▶ [Problem]
Only the number is needed: the count of lines in the records with the word "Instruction".

--- Provided data Enclosed Below ---

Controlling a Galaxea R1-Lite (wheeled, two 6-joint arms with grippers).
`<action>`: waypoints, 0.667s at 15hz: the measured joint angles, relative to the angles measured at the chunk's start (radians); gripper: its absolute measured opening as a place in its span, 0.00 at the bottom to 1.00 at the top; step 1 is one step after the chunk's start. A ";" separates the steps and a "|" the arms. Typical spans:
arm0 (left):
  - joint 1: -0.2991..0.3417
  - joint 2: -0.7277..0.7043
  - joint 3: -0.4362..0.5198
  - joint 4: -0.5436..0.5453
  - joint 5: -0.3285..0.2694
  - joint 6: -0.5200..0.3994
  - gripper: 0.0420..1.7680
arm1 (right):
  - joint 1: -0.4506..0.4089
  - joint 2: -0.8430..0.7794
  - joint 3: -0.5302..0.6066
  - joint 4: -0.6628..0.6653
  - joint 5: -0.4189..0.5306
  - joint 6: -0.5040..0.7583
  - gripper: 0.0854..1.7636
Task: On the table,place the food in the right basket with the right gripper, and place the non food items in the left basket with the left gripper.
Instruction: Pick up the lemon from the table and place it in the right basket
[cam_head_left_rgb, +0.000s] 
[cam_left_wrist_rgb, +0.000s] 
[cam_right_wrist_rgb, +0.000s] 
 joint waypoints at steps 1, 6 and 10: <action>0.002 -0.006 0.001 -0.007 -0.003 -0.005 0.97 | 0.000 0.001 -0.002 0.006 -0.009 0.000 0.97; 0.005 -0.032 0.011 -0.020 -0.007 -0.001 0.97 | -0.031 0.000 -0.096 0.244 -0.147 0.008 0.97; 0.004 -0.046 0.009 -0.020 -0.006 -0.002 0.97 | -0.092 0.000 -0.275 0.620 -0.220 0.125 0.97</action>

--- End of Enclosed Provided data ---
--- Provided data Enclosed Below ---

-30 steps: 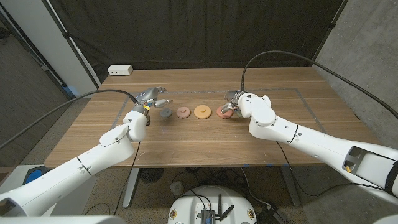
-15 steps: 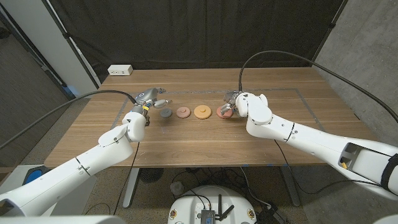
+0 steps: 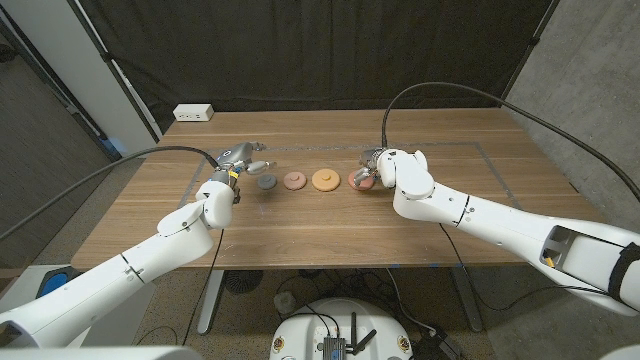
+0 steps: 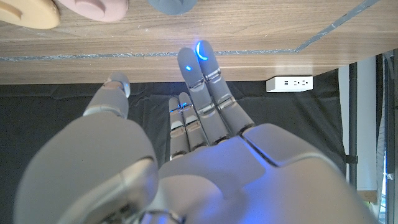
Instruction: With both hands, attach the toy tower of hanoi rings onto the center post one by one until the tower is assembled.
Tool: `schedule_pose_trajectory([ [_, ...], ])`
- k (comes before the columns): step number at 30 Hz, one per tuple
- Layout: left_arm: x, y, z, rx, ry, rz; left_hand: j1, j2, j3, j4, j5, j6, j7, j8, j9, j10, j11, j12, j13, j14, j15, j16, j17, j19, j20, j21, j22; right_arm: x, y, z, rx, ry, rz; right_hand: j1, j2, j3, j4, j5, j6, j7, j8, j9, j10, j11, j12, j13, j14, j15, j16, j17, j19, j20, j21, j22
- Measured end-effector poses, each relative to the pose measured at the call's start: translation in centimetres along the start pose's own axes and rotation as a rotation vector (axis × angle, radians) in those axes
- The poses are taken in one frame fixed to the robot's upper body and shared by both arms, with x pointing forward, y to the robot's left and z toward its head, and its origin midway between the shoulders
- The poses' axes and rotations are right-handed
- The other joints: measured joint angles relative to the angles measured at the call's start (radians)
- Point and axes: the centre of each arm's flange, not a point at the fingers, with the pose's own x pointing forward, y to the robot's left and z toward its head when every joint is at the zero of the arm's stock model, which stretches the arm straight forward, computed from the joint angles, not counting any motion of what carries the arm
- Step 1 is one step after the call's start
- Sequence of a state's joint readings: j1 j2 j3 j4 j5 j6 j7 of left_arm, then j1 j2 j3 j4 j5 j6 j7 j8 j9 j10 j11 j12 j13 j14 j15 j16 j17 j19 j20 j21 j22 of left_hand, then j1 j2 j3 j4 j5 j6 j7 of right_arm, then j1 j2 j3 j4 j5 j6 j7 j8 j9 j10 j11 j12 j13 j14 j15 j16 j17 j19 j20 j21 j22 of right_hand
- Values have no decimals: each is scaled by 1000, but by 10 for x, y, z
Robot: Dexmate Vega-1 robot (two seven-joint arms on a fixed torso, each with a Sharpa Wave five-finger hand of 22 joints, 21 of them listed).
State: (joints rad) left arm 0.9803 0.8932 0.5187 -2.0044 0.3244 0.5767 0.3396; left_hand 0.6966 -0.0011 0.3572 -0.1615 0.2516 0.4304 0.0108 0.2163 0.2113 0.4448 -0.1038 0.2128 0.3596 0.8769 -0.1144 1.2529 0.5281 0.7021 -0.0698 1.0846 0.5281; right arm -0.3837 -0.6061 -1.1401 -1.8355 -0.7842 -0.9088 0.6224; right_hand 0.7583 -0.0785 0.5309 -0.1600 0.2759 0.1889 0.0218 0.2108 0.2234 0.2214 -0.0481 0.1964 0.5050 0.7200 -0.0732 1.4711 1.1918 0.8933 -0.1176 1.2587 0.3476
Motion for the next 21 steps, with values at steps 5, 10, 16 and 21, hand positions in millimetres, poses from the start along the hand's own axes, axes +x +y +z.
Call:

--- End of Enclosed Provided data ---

▶ [Solution to this problem]
2